2. Eine Ablehnung der Grundwerte unserer Verfassung, das Treten der Menschenrechte mit Füßen sind für uns keine Meinungsäußerung. Entgegen einer Radikalisierung in den Parlamenten und an Stammtischen, bekennt sich der Einrichtungsverbund DORNAHOF zur Würde aller Menschen, zu den christlichen Grundwerten wie Barmherzigkeit und Gerechtigkeit und zur sozialen Gerechtigkeit und Teilhabe aller Menschen in unserem Land.
3. Menschenwürde wird missachtet, wenn unsere Kolleginnen und Kollegen, Nachbarn und Freunde mit Migrationsgeschichte ausgegrenzt werden.
4. Als Teil der Diakonie tritt der Einrichtungsverbund DORNAHOF entschieden für die unantastbare Menschenwürde aller und für eine offene, demokratische und solidarische Gesellschaft ein. Demokratie lebt von einer fairen Teilhabe aller Menschen, unabhängig von Herkunft, Einkommen, Weltanschauung, Geschlecht oder Alter.

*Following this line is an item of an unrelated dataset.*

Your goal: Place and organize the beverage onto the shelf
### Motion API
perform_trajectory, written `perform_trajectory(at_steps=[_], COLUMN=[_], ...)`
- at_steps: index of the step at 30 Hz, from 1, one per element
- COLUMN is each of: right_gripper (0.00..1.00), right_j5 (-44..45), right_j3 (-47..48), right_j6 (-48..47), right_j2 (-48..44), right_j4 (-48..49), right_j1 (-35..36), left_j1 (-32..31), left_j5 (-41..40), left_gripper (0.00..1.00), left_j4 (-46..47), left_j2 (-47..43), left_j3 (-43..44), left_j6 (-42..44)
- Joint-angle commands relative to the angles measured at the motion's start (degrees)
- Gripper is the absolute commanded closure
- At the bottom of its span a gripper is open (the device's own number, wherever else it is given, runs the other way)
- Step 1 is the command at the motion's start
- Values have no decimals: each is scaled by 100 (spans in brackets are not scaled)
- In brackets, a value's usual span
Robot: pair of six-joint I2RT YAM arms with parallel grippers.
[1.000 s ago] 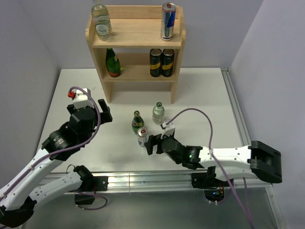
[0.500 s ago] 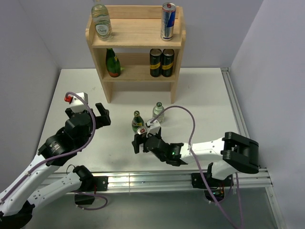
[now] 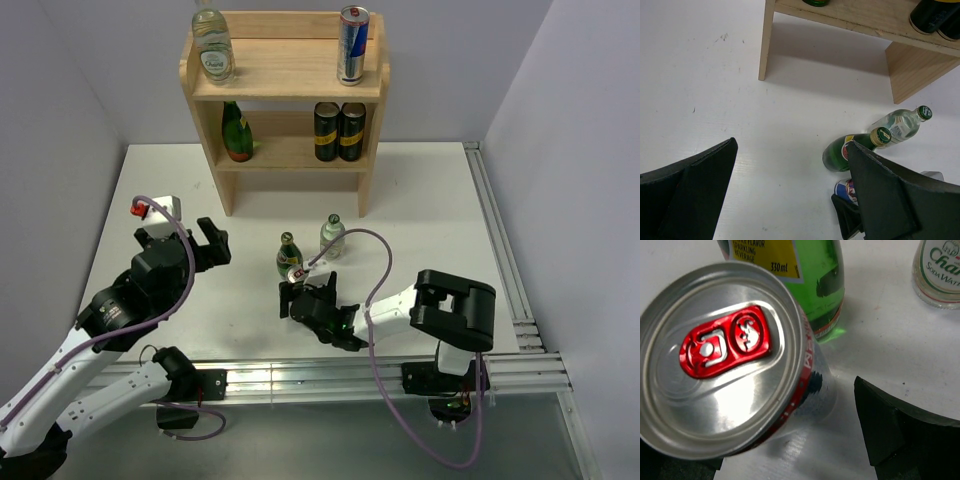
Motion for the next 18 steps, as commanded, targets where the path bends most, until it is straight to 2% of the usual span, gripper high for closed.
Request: perform_trajectory(at_steps=[1,4,6,7,9,10,12,13,15,18], right_gripper=[0,4,11,27,46,67,84,96,100,100], right_j5=[686,880,1011,1021,1012,1003,1029,1038,1029,1065], right_j3=[58,14,-12,5,23,66,93,76,93,224], right_j6=[-200,-472,-700,-789,-921,-939,-913,-861,-799,-763], right_j2=[188,391,539,584,646,637,445,339,-99,-960], right_j4=[880,1372,1714,1794,1900,1848,1586,1454,955,-2], right_j1=[37,37,29,20,-15,-42,-77,-77,-68,37], left_j1=[-20,-20,-20,-29,-20,-20,-20,-20,-29,-20], left_j5=[110,119,128,128,154,146,137,128,111,93], left_gripper=[1,1,1,1,1,1,1,1,1,1], left_j4=[258,258,258,258,267,267,250,232,241,223], left_j2=[-62,-45,-45,-45,-36,-36,-36,-36,-45,-71], left_j3=[-20,-21,-29,-38,-38,-38,-38,-38,-38,-38], left_j6=[95,104,112,121,121,130,112,112,104,112])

5. Wir lehnen aus unserer christlichen, diakonischen Haltung und Überzeugung alle menschenfeindlichen, demokratiefeindlichen und rassistischen Überlegungen ab und verurteilen sie auf das Schärfste! Sie stehen im Widerspruch zu unserem Leitbild und zu unserem Weltbild.
Mit aller Klarheit gilt: Im Einrichtungsverbund DORNAHOF ist kein Raum für extremistische, populistische oder in sonstiger Weise ausgrenzende Positionen.